Either way, what could have been a decent away win and a statement of intent turned out, once again, to be a resounding and familiar statement of inadequacy. Their opponents, meanwhile, leapfrogged them in the table and are up to fourth, and Marco Silva’s managerial reputation is growing with every game.
On that note, It’s vaguely giddying to think of just how many excellent managers have gone looking for jobs over the last 20-odd years, yet never even been able to think about Arsenal. Wenger was there when Mourinho left Porto, when Guardiola left Barcelona, when Rodgers left Swansea, when Klopp left Dortmund … generation after generation, never given the chance to really get to know Gunnersaurus. Not really a CRISIS, of course. Just kind of sad.
2. Chelsea
So, with United too boring and Arsenal too tired, let’s hear it for Chelsea. Hooray! Who enlivened an otherwise shock-light weekend by contriving to concede two goals to the worst side in the division. Hooray! Who picked up another injury and appear to have already given up on defending their title. Ah. Hurroo.

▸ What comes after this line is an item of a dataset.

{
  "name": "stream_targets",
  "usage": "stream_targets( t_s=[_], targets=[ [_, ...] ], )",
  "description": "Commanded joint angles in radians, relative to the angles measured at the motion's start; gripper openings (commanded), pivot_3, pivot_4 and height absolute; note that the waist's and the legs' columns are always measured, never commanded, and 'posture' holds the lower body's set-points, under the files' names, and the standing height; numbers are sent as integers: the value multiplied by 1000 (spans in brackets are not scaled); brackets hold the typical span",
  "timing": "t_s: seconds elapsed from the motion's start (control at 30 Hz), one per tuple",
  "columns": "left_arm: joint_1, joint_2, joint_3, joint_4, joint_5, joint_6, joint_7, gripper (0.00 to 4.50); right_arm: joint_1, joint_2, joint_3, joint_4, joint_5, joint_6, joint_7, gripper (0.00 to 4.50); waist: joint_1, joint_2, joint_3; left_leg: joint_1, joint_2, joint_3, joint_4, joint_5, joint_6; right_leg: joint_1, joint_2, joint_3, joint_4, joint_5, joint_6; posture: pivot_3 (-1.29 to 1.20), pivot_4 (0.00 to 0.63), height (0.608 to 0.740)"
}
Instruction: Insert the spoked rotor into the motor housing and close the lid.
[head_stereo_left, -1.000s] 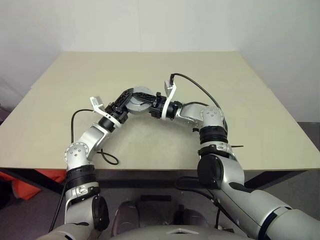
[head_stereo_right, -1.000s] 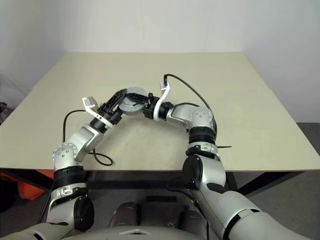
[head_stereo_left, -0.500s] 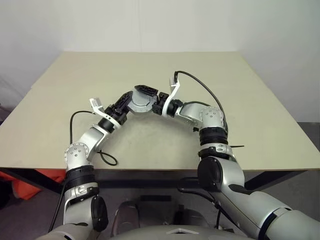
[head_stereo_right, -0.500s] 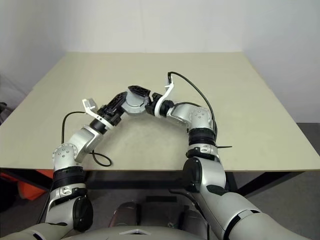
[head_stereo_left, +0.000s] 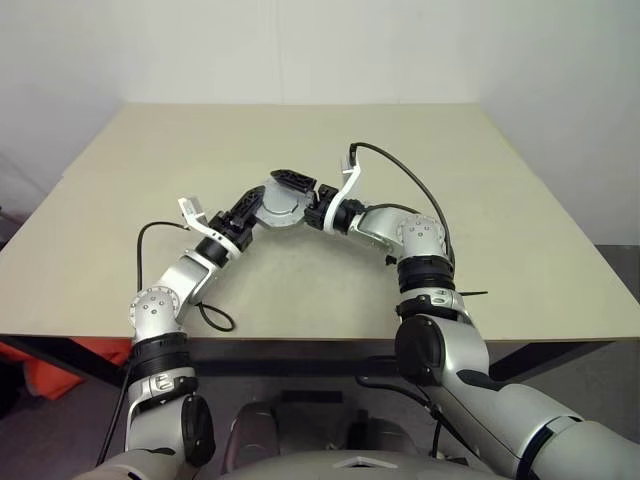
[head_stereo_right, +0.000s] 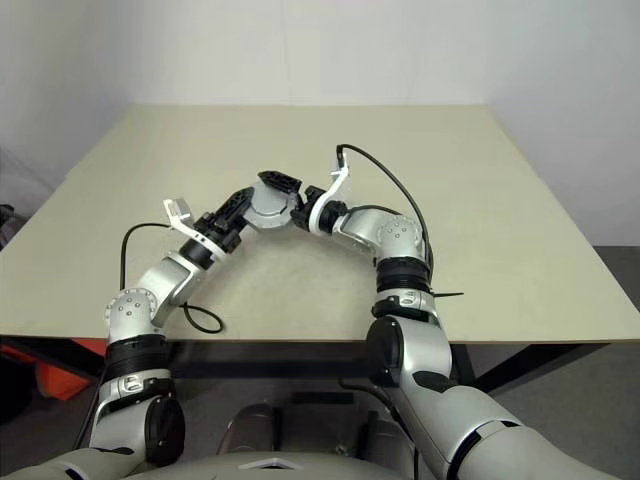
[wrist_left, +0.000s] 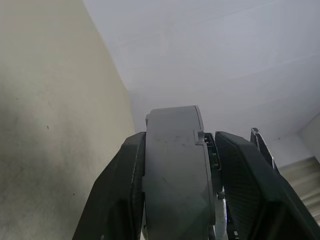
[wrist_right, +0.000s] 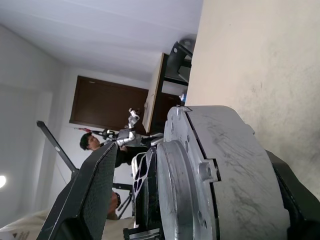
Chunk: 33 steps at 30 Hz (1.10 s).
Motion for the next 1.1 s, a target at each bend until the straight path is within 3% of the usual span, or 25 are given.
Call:
stream_targets(
  t_s=[0.03,0.57,1.1],
  targets=[
    [-11,7,4,-30,-16,-3,-9,1806,-25,16,-3,-42,34,-11,13,4500,0,0,0,0,0,0,0,0,0,0,0,0,0,0,0,0,0,740],
    [-43,22,215,77,-45,-228,109,1806,-14,11,8,-39,18,-26,8,4500,-2,-1,0,2,0,-1,1,0,0,2,0,0,0,0,0,0,0,740],
    [-44,54,217,140,32,-284,132,1806,-20,-9,8,13,-5,-80,-3,4500,-2,-3,-1,11,0,-1,1,0,0,12,-1,0,0,0,2,0,0,740]
  ],
)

Early days, of course, but it looks like all our suspicions were correct: Chelsea have an excellent first team and not much of a squad beyond it. So settle in for a season of weirdly patchy league performances, enlivened by a decent run in the cups. Nothing wrong with that, of course, except it’s not much of a CRISIS. Ah well. Maybe Antonio Conte will flip in January.
1. Manchester United
To describe Manchester United’s approach to Liverpool away as “playing for a draw” isn’t quite accurate. They would have liked to have played for a draw, but ultimately they weren’t even good enough to do so. Only Liverpool’s erratic finishing and David de Gea’s elastic legs saved them.
The irresistible comparison with Manchester City’s 7-2 skelping of Stoke is, in some respects, a little unfair, since United will be favourites to beat Stoke at home and City could well draw at Anfield. But it’s also deeply resonant. In the end, United’s performance amounted to a unvirtuous circle of cowardice and incompetence, each serving to intensify the other.
But the eventual nil-nil draw wasn’t just frustrating from an aesthetic point of view. It also represented an appalling waste of potential CRISIS energy. This was supposed to be the game of the weekend. Whatever happened, somebody would be in trouble, because surely the one thing that couldn’t happen was nothing.
We were wrong, and we played ourselves. And while there are certainly questions to be asked of both sides — about United’s appalling lack of ambition and creakiness under pressure; about Liverpool’s inability to take advantage of either — there’s nothing juicy to get into. There’s no drama. Neither sturm nor drang. No CRISIS. Just Phil Jones giving the ball away, then scrambling back into something like position, then apologising to his goalkeeper. Forever.